Satou Y, Sato A, Yasuo H, Mihirogi Y, Bishop J, Fujie M, Kawamitsu M, Hisata K, Satoh N.

Genome Biol Evol. 2021 Jun 8;13(6):evab068. doi:10.1093/gbe/evab068

Chromosomal Inversion Polymorphisms in Two Sympatric Ascidian Lineages.

Chromosoma assembly of Ciona intestinalis finds ~20 inversions compared to C. robusta. Some inversions are heterozygous.

“Chromosomal-level assemblies for the two type-B individuals, sampled at Roscoff (France; specimen R) and Plymouth (England; specimen P)” “For each specimen, we built contigs from long Nanopore reads with the NECAT assembler and polished obtained contigs with Illumina reads using the Nextpolish software [and removed overlaping contigs] using the purge_dups software [...]. Both of these contig sets were 140 Mb in length (table 1).” “Although the heterozygosity rate of type-A animals has been estimated to be 1.1–1.2% (Dehal et al. 2002; Satou et al. 2012), those of specimens R and P were 3.0% and 3.6%, respectively.”

“Exons are highly conserved between type-A and type-B animals, whereas intergenic regions are highly varied between the two types.” [Supplemental material shows 97% similarity in aligned regions between R and P and 94% similarity between R/P and A]

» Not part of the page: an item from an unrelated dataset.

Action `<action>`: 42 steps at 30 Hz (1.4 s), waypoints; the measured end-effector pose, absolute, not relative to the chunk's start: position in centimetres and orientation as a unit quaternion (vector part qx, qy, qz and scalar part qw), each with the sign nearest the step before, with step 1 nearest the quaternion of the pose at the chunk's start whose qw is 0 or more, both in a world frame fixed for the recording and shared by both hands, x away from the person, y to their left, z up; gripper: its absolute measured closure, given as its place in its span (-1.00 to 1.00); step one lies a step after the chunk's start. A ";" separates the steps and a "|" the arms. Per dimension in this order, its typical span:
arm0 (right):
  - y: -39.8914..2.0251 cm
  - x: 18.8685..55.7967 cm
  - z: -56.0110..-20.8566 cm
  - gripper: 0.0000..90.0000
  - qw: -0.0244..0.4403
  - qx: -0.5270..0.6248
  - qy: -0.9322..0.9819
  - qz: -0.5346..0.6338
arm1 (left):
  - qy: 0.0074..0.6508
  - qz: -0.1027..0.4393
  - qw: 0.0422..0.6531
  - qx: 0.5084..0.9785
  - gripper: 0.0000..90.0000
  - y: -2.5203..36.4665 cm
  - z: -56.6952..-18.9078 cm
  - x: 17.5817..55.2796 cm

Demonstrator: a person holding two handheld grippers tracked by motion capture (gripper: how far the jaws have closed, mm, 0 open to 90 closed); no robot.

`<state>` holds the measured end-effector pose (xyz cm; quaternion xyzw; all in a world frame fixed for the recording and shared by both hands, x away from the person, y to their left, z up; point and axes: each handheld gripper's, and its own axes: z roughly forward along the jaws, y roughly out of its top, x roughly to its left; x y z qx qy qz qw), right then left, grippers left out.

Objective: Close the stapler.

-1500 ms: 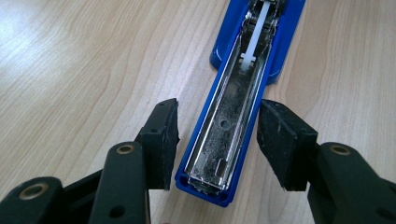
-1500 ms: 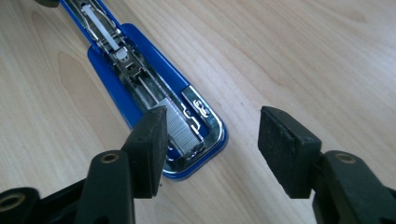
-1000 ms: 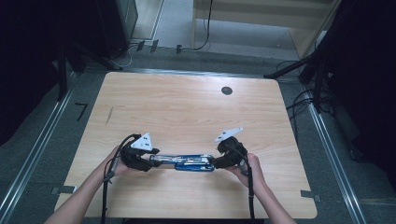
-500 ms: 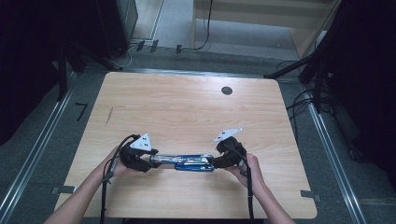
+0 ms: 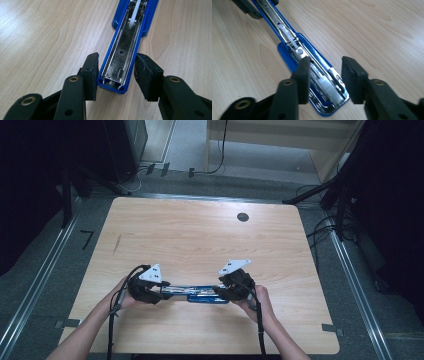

“To identify translocations, we searched the genomic sequences for blocks containing three or more genes that were not found in the positions expected from the type-A genome. We found two small interchromosomal translocations between the genomes of specimen P and type A, [but] we did not find such translocations between the genomes of specimen R and type A.”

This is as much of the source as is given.